The Supreme Court three-judge-bench comprising Justices Vijith Malalgoda, Janak de Silva and Gamini Amarasekara, refused to grant leave to proceed with the petition after hearing all parties for two days.

M.A. Sumanthiran PC, who appeared for the petitioner told court that the invitation to extend the time period of the Bonds (loans) acquired by the State from superannuation funds (EPF and ETF) violates the Fundamental Rights of the members of the Funds as it is unequal, unreasonable and arbitrary and against the Constitution.

The petitioner had named the EPF, ETF, Monetary Board and Public Debt Department of the Central Bank of Sri Lanka as respondents in this application.

Counsel appearing for the respondents submitted to court that the court has no jurisdiction to hear the matter according to the Constitution.
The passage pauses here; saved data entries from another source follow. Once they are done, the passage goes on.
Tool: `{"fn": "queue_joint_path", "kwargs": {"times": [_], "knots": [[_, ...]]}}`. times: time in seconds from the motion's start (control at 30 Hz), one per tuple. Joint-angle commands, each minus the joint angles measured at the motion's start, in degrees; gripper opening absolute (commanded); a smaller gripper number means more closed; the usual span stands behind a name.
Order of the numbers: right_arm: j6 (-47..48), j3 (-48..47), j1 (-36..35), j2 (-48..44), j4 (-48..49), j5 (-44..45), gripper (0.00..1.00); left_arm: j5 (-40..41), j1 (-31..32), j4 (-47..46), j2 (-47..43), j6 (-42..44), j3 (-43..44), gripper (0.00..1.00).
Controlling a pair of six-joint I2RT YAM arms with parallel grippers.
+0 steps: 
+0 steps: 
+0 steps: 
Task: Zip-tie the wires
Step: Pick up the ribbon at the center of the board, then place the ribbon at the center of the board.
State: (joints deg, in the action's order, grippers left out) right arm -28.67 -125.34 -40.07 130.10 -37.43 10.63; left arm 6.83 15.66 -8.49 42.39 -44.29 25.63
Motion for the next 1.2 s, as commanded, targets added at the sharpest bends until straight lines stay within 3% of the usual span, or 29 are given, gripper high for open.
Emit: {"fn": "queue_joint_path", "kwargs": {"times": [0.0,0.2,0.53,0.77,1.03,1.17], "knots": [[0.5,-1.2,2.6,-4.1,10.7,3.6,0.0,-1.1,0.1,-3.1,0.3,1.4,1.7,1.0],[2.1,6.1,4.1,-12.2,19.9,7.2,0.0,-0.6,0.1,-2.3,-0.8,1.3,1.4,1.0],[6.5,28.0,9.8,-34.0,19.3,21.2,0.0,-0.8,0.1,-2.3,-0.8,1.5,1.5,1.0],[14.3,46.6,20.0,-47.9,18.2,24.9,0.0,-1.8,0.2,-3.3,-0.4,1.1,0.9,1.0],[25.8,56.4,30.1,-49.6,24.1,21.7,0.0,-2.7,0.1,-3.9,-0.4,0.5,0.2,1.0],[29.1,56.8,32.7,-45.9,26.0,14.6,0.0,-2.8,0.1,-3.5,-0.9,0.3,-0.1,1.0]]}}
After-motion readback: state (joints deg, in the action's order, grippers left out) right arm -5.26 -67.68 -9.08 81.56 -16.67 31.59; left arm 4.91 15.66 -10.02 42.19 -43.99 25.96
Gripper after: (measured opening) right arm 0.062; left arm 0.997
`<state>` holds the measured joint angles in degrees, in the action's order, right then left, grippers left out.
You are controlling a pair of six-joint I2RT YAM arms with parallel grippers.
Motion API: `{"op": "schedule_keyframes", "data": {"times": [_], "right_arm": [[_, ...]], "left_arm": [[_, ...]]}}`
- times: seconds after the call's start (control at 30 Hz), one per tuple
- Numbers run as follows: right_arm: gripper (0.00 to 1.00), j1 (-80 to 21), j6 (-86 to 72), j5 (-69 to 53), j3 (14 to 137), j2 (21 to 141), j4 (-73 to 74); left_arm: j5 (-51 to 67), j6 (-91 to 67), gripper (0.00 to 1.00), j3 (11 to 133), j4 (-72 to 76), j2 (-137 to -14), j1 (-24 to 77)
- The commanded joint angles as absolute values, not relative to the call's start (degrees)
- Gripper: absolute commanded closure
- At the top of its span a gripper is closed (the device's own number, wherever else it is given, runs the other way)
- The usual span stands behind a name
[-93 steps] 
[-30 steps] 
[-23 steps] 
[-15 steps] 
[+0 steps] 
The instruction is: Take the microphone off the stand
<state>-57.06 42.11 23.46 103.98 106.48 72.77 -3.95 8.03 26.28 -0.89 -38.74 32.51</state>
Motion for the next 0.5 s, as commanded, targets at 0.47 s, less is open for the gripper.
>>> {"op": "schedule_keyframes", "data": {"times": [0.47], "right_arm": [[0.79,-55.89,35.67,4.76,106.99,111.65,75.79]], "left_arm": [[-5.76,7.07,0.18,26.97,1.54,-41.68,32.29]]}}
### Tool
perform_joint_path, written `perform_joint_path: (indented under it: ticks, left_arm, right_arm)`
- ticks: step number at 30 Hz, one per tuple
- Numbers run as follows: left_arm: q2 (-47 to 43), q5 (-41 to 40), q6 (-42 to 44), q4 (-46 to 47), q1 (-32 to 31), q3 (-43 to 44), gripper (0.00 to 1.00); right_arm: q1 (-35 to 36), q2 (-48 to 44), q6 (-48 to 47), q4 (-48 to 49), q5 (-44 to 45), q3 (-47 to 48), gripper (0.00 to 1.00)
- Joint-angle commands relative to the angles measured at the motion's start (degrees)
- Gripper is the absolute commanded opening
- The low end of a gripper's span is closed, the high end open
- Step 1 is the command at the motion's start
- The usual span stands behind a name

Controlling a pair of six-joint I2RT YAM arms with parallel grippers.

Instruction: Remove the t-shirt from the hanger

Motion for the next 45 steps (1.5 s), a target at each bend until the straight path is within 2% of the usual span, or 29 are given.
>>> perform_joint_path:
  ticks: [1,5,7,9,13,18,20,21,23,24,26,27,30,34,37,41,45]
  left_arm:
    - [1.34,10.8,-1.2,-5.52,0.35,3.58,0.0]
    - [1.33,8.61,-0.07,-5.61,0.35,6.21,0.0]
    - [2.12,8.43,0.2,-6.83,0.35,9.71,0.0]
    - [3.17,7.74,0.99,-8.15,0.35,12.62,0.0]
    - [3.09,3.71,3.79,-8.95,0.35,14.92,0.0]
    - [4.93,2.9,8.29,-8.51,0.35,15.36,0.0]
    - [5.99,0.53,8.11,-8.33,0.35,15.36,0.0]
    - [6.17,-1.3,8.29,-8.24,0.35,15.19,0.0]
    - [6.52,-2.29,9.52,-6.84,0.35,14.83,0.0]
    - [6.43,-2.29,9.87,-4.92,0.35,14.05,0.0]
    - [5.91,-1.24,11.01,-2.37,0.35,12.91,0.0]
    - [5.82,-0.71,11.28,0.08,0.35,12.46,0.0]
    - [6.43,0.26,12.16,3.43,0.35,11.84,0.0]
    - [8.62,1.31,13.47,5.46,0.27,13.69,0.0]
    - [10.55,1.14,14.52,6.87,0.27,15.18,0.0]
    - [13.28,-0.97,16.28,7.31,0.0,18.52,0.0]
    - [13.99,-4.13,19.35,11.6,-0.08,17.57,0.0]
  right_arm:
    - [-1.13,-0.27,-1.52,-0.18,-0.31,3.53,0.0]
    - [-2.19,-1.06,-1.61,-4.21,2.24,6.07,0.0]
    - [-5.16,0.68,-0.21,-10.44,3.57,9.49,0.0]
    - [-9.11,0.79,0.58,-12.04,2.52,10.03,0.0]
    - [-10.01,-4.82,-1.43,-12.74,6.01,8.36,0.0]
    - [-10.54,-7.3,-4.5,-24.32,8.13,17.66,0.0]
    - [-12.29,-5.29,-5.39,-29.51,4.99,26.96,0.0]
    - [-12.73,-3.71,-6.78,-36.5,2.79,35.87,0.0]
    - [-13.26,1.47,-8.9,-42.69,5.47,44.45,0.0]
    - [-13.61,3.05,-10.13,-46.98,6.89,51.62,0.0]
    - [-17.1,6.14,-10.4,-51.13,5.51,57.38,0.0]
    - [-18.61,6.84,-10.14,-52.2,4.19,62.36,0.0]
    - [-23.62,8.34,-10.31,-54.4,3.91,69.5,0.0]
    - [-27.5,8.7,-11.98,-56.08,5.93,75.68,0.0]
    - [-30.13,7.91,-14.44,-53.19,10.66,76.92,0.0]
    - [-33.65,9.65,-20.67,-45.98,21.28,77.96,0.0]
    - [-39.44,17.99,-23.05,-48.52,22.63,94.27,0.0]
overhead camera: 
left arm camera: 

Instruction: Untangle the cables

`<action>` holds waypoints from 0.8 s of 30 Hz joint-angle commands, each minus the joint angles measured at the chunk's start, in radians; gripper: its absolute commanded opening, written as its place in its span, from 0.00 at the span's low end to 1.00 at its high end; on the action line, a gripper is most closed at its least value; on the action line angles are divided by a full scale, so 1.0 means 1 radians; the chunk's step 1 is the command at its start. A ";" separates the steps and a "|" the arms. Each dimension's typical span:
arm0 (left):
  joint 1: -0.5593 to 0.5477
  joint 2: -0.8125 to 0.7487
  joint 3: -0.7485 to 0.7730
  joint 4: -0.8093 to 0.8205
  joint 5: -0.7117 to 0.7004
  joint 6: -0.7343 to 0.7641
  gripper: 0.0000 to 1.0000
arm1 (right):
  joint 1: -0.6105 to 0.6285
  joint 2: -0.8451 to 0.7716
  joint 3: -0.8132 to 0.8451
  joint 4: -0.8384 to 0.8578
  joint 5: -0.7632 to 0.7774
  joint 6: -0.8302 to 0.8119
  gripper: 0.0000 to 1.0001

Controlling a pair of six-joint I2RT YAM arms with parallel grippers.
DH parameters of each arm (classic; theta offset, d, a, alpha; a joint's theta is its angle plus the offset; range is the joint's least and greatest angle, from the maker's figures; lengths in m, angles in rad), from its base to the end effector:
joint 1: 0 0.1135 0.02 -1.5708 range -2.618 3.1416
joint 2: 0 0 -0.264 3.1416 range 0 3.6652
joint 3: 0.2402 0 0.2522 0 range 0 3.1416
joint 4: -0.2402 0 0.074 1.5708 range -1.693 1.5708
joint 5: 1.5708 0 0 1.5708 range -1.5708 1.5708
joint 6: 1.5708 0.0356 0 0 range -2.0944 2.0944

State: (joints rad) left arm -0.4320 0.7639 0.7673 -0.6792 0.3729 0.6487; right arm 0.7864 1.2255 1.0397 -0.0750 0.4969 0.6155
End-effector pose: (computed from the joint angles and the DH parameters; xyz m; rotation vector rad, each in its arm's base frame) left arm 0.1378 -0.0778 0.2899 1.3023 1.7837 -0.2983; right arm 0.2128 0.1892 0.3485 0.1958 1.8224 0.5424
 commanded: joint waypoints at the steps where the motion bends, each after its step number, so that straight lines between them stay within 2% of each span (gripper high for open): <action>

Senior Counsel Eraj de Silva, representing the ETF, argued that in accordance with Articles 4 and 148 of the Constitution, Parliament wields complete control over the nation’s public finances. Hence, the judiciary should not intervene in decisions sanctioned by Parliament.

De Silva also highlighted to court that the Domestic Debt Restructuring regarding the EPF and ETF is ultimately designed to safeguard the funds of the people. If the State were to default on repaying the Bonds, it would result in turmoil, leaving nothing for the Fund’s members. He emphasized that the evaluation should not solely consider the current circumstances, but rather the potential outcomes in the event of default or increased money printing leading to inflation.

De Silva further brought to the court’s attention that the petitioner failed to disclose his affiliation with the NPP (National People’s Power) and his previous candidacy in an election on behalf of the NPP. He argued that the NPP’s stance against the Domestic Debt Restructuring process was pertinent information that the petitioner should have divulged.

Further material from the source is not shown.